- [YOUR OBJECTIVE]
Find all lines in the listing that include the word "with", then copy them.

- [STORED DATA]

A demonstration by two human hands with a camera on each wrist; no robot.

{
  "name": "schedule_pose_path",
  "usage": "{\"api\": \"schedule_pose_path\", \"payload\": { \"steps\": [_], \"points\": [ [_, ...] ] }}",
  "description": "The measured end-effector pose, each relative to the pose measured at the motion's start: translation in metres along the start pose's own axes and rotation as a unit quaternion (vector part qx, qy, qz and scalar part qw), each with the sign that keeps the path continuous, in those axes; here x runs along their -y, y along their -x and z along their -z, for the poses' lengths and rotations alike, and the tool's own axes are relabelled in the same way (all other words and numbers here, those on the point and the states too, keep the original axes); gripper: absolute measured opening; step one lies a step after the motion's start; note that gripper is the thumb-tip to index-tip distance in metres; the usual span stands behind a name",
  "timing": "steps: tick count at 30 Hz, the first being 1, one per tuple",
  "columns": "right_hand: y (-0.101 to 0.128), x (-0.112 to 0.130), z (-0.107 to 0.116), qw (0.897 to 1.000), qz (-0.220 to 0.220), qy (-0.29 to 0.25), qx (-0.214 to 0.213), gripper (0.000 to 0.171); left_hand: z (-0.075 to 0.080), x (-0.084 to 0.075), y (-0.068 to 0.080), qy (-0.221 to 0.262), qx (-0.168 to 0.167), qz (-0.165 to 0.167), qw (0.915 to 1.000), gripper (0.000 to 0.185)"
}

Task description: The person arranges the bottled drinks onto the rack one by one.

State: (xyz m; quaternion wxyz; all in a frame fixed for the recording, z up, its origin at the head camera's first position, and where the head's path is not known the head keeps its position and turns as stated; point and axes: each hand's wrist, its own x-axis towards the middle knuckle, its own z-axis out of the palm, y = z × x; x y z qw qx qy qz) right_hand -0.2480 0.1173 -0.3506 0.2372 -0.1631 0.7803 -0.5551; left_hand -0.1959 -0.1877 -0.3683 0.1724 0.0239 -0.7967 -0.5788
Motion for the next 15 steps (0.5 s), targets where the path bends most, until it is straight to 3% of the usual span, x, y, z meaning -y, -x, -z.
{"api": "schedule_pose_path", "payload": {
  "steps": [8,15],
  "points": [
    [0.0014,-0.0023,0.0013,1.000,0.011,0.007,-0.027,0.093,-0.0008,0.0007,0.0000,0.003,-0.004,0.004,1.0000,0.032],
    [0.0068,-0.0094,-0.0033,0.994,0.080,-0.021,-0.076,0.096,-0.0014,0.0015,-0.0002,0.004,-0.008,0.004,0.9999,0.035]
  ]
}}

- [REPLY]
A demonstration by two human hands with a camera on each wrist; no robot.
  "description": "The measured end-effector pose, each relative to the pose measured at the motion's start: translation in metres along the start pose's own axes and rotation as a unit quaternion (vector part qx, qy, qz and scalar part qw), each with the sign that keeps the path continuous, in those axes; here x runs along their -y, y along their -x and z along their -z, for the poses' lengths and rotations alike, and the tool's own axes are relabelled in the same way (all other words and numbers here, those on the point and the states too, keep the original axes); gripper: absolute measured opening; step one lies a step after the motion's start; note that gripper is the thumb-tip to index-tip distance in metres; the usual span stands behind a name",

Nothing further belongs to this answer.